By Fr. Roger J. Landry, June 19, 2017
Fr. Roger J. Landry is the National Chaplain of Catholic Voices USA.

Today we’re one week into our annual 17 day meditation on Jesus’ words to us in the Sermon on the Mount, in which Jesus gives us an image of how he lives and how we’re supposed to live as his disciples. He explicitly calls us to live not by the standards of the righteousness of the Scribes and Pharisees, not by the standards of the pagans who love those who love them, but by Jesus’ own standards, encouraging us to make his words and his standards the rock on which we build our life.

Today we enter into the heart of the contrast between Jesus’ standards and those of the pagans, the Scribes and the Pharisees.

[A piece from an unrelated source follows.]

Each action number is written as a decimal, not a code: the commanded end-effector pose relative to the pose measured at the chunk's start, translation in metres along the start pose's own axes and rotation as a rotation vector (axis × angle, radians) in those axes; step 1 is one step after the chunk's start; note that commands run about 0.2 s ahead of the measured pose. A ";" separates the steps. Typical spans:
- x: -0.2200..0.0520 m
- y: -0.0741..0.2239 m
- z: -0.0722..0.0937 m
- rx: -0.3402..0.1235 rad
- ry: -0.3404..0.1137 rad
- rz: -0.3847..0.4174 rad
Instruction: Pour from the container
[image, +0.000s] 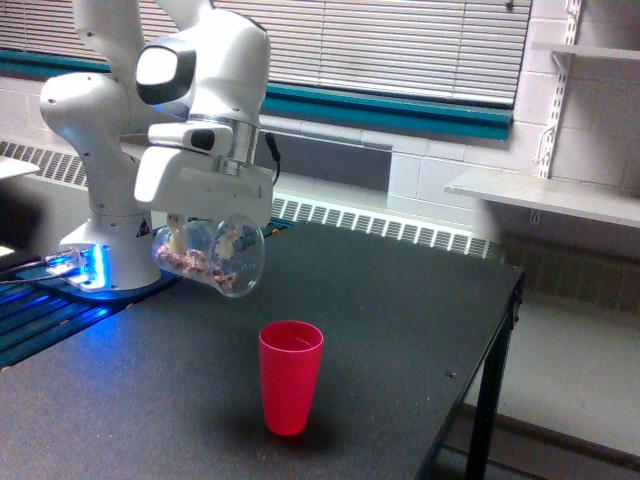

Jesus talks about the Law of Talion, which antedates the Old Testament, but was included in the law of Moses, which sought to limit vengeance by saying, “An eye for an eye and a tooth for a tooth.” But merely limiting retaliation wasn’t enough for Jesus and his commandment and practice of life. He wanted us to stand up for our dignity while, as he would say later, loving even those who are making themselves our enemies. To turn the other cheek as someone was seeking to backhand us was not principally to be beaten on the other cheek with a forehand but to stand for one’s dignity not to be slapped by preventing one from backhanding us again.